AI 전환율 측정이 틀렸다
AI 가시성 지표가 분석을 오염시키는 구조적 함정
왜 이 한 편인가
AI 검색 마케팅을 다루는 대부분의 기사가 "어떻게 노출을 늘릴 것인가"에 집중하는 반면, 이번 각도는 측정 도구 자체가 분석을 오염시킨다는 구조적 역설에 초점을 맞췄다. AI 가시성 추적 도구의 인공 신호 문제, AI Mode 광고의 전환 판별 기준 부재, 로컬 도메인 클릭 집중 현상을 묶으면 "집행 속도가 측정 인프라를 앞지르는" 2026년 AI 마케팅의 핵심 병목이 드러난다. 지난 7일간 이 카테고리에서 다룬 AI 검색 인용·가시성 최적화 각도와 달리, 측정 도구 자체의 신뢰성 문제를 정면으로 짚는 각도는 아직 다뤄지지 않았다.
현상
ChatGPT·Perplexity·Gemini 중 어느 LLM이 실제 전환을 만드는가라는 질문이 마케터들 사이에서 긴박하게 떠오르고 있다. 문제는 이 질문에 답하려고 도입한 AI 가시성 추적 도구들이 오히려 분석을 오염시키고 있다는 점이다(Search Engine Journal).
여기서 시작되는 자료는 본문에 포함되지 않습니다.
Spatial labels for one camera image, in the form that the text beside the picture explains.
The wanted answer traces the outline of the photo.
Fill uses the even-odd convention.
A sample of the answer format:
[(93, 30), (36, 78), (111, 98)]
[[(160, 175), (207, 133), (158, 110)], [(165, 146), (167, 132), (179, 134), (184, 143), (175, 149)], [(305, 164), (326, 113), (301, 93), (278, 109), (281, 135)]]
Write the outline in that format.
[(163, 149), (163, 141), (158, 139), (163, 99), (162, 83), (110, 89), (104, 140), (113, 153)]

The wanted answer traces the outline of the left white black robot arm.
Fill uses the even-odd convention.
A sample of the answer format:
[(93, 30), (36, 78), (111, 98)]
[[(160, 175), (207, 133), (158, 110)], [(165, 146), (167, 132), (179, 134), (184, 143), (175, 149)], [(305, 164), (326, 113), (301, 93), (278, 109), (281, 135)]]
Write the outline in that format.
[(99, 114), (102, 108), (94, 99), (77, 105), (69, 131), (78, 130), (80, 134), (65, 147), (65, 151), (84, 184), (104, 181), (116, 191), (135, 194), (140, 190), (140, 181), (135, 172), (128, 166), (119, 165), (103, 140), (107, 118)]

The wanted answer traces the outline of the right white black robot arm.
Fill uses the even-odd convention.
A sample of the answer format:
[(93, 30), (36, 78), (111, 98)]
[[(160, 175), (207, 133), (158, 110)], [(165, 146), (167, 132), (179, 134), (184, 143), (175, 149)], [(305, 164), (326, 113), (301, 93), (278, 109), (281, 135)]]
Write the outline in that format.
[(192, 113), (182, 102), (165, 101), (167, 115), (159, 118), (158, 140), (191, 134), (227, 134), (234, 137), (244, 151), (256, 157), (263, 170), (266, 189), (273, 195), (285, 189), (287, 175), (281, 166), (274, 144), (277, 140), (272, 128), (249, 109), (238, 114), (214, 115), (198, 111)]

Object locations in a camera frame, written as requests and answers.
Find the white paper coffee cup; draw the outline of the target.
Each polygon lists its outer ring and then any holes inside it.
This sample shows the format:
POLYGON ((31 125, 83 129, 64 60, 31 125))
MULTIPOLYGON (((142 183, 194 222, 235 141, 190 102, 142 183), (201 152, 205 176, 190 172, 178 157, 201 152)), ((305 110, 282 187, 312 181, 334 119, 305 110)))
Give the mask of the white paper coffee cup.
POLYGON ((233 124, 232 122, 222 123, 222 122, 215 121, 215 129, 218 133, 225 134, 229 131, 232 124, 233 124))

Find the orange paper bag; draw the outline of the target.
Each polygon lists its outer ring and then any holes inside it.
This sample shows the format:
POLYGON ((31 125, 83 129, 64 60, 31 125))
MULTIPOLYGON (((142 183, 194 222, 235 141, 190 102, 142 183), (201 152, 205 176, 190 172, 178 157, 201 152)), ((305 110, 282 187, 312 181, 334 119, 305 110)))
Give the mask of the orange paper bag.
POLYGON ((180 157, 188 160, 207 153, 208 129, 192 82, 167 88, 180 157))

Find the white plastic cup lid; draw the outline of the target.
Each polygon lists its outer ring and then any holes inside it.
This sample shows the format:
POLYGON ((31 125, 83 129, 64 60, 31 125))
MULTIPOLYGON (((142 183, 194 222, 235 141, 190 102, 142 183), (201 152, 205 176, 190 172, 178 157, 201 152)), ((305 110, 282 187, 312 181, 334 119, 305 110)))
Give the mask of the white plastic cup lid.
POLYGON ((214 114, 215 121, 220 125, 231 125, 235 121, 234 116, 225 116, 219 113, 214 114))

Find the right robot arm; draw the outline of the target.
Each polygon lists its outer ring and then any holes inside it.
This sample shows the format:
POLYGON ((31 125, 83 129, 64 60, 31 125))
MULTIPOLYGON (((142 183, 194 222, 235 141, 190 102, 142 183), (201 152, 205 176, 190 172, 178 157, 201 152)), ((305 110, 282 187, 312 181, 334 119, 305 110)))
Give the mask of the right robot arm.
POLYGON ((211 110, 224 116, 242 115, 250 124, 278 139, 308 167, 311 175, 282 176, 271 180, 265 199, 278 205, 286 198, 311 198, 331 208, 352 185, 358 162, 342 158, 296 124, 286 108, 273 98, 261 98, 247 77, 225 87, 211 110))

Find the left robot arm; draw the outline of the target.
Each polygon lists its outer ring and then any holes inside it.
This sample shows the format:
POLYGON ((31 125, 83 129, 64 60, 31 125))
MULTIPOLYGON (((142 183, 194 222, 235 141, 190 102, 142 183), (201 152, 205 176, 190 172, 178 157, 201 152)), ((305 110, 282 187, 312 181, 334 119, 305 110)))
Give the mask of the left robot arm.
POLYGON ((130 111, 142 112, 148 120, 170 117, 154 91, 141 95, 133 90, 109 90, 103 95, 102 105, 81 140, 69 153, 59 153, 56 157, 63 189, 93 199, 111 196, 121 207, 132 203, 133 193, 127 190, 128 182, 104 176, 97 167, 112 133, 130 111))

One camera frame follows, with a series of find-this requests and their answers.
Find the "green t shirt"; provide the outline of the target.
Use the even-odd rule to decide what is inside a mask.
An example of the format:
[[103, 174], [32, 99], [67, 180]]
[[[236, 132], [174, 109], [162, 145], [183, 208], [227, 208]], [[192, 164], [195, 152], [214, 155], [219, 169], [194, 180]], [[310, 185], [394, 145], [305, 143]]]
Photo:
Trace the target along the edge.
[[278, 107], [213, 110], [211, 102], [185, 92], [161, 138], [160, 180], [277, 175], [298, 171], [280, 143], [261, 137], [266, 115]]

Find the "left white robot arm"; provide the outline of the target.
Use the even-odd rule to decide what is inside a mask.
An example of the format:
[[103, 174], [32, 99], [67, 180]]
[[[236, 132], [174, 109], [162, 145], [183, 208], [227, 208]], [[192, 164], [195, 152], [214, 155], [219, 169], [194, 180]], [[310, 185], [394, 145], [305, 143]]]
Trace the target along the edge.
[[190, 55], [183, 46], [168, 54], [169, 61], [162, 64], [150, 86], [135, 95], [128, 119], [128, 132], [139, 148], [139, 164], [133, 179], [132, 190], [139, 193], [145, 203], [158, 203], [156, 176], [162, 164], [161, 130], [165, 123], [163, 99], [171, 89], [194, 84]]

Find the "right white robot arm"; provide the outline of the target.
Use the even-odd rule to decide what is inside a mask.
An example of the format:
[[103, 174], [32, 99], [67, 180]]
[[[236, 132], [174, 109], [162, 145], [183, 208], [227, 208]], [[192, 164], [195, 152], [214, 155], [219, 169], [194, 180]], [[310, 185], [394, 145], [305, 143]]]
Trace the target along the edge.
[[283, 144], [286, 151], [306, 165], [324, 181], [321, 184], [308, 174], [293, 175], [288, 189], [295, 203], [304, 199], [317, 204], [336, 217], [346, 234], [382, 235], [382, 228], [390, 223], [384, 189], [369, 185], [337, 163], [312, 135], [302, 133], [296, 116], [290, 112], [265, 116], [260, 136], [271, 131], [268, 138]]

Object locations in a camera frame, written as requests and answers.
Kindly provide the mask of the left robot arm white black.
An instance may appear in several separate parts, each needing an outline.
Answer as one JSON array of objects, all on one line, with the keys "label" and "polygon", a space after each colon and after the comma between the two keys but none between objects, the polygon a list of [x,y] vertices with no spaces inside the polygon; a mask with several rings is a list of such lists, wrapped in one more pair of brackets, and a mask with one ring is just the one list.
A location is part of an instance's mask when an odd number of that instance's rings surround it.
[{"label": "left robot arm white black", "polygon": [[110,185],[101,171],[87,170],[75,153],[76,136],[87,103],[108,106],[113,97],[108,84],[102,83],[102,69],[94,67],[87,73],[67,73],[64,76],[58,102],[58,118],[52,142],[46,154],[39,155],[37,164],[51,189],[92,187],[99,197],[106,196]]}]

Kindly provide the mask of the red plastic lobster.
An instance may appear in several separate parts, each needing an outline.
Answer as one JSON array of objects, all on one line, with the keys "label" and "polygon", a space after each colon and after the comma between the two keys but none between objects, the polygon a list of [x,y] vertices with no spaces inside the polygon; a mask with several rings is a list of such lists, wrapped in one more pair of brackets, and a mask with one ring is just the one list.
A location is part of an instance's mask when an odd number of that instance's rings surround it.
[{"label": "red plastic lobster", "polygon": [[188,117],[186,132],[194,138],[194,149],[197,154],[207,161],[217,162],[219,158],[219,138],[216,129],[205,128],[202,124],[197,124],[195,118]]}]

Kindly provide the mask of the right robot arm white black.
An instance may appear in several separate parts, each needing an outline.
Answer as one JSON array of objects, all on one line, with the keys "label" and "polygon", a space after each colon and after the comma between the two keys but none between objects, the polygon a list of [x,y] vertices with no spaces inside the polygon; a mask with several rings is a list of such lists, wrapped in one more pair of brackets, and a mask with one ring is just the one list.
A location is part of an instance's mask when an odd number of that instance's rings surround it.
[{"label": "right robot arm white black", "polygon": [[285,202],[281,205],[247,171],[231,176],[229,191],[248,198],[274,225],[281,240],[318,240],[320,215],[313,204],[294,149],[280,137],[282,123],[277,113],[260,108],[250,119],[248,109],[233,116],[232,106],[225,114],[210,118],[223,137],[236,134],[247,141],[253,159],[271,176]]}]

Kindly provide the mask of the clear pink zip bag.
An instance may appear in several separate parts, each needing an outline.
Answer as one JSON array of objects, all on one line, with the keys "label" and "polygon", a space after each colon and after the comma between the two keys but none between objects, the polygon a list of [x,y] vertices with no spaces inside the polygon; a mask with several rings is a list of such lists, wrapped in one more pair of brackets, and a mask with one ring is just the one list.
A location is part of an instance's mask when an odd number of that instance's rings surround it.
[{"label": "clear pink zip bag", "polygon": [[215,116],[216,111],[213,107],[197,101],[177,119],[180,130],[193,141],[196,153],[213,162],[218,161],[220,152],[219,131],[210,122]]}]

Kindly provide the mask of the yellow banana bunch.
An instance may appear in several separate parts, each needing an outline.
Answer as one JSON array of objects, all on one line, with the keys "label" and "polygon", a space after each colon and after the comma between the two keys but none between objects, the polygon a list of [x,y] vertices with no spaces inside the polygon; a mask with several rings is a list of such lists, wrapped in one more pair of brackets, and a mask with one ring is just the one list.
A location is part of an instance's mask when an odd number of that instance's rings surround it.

AI 트래픽을 측정하는 도구가 인공 신호를 실제 가시성 데이터에 섞어 넣으면서, 브랜드는 무엇이 진짜 성과인지 구별하지 못하는 상태로 예산을 집행하고 있다.
해석
신호 → 패턴 → 의미의 순서로 읽으면 구조가 드러난다. 신호는 세 가지다. 첫째, AI 검색 클릭은 로컬 도메인으로 집중되는 경향이 있어 글로벌 브랜드의 기존 가시성 가설을 무너뜨린다(SEJ). 둘째, Google AI Max가 쇼핑·여행 캠페인으로 확장되면서 광고 자동화의 범위가 넓어졌고(SEJ), Bing은 월간 활성 사용자 10억 명 돌파와 검색 광고 수익 12% 성장을 공시했다(SEJ). 셋째, AI Mode 광고가 전환을 만드는지 인지도에 그치는지에 대한 실무적 판단 기준이 아직 없다(SEJ). 이 세 신호가 모이면 하나의 패턴이 된다. AI 전환 측정의 인프라가 광고 집행 속도를 따라가지 못하고 있다. 그 의미는 분명하다. 지금 대부분의 AI 마케팅 예산은 검증되지 않은 측정 체계 위에서 집행되고 있다.